Shelito Vincent, 11/29/2012

From the moment Shelito Vincent (6-0) walked into the ring at the Twin River Event Center in Lincoln, Rhode Island, the night was hers.

The hard-fighting bantamweight who trains under the legendary Peter Manfredo, Sr., dominated her opponent, Canadian fighter Rosie Sherine Thomas who had sported a 2-0 record before entering the ring.

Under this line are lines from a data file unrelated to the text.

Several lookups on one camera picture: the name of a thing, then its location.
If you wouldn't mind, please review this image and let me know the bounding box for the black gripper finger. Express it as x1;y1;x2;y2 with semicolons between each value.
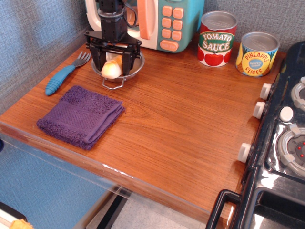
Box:
90;45;107;71
122;52;136;75

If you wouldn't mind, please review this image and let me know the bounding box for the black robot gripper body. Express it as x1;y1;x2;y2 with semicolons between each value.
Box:
84;10;142;59

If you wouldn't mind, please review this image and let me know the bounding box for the toy bread loaf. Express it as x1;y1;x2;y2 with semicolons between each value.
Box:
101;55;123;79

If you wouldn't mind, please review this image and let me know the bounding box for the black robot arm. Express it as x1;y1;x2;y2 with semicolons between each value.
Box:
85;0;142;78

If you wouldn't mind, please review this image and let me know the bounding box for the purple folded towel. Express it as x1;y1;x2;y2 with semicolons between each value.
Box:
36;86;125;150

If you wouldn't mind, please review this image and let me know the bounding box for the orange microwave turntable plate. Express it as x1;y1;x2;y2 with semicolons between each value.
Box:
127;6;139;28

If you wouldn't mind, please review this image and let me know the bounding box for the teal toy microwave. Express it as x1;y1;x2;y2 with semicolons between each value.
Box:
85;0;205;53

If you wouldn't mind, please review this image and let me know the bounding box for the tomato sauce can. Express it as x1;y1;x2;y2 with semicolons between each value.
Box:
197;11;238;67

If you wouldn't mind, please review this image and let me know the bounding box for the pineapple slices can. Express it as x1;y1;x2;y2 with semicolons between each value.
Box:
235;31;280;77

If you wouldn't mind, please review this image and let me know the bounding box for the white stove knob middle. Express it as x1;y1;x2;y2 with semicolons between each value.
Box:
253;102;265;119

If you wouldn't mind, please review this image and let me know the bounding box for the white stove knob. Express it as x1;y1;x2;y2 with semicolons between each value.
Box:
237;143;252;163
260;83;272;100
253;102;265;119

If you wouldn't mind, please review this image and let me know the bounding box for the white stove knob top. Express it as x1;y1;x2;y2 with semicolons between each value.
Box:
260;83;272;100

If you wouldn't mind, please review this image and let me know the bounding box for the white stove knob bottom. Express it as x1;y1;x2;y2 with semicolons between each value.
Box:
237;143;252;163

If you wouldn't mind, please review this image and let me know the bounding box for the yellow object at corner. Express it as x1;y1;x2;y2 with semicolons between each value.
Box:
9;219;34;229

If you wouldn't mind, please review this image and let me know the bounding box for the black toy stove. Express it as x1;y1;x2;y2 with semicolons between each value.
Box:
205;41;305;229

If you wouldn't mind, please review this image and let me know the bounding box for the small steel bowl with handles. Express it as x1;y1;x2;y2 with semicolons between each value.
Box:
91;52;145;90

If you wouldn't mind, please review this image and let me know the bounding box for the fork with blue handle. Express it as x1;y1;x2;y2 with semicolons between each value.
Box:
45;52;91;96

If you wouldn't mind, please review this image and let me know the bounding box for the black oven door handle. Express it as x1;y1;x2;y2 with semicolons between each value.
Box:
206;189;241;229

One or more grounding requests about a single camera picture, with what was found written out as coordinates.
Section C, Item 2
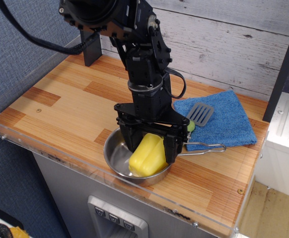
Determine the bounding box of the silver steel pan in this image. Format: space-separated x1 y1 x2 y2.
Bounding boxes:
103 127 227 187

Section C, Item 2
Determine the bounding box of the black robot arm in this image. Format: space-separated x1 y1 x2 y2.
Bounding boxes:
59 0 189 164

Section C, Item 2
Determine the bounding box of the grey spatula with green handle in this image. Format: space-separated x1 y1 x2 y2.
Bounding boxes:
187 102 214 132

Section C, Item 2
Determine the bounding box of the dark grey right post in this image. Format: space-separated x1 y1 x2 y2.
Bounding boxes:
262 0 289 122

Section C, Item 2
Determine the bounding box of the white toy sink unit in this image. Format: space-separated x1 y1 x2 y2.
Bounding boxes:
254 92 289 195

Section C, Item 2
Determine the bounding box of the yellow toy capsicum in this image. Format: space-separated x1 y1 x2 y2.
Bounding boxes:
129 133 168 177

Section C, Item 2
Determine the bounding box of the dark grey left post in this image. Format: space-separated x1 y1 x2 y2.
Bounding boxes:
83 36 102 67

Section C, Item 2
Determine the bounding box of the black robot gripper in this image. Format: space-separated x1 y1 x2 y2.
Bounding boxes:
113 74 192 165

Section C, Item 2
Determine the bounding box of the blue folded cloth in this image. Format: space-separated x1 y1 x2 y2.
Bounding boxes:
174 90 257 147

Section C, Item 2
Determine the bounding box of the dark grey post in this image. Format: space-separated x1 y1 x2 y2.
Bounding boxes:
262 0 289 122
83 36 102 67

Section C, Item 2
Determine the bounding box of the grey toy fridge cabinet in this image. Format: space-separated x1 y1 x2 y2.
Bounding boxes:
34 154 213 238

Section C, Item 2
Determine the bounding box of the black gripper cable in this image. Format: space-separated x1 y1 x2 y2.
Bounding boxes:
0 0 187 99

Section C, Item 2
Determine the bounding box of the clear acrylic table guard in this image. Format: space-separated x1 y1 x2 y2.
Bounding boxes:
0 30 262 238

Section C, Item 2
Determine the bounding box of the silver dispenser button panel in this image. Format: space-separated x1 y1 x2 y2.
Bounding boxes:
87 195 149 238

Shelito Vincent making it 6-0, 11/29/12Vincent, showing a savvy, ring acumen and lightening speed took the win with decisive scores from the judges who easily handed her the decision 60-54, 59-55 and 59-55.

This was Vincent’s first six-rounder having previously fought in four round bouts.  This is also her second win in as many months having walked over Louisiana native, Ivana Coleman (0-3) by decision, taking all four rounds.

For Shelito, however, keeping her record perfect has another meaning.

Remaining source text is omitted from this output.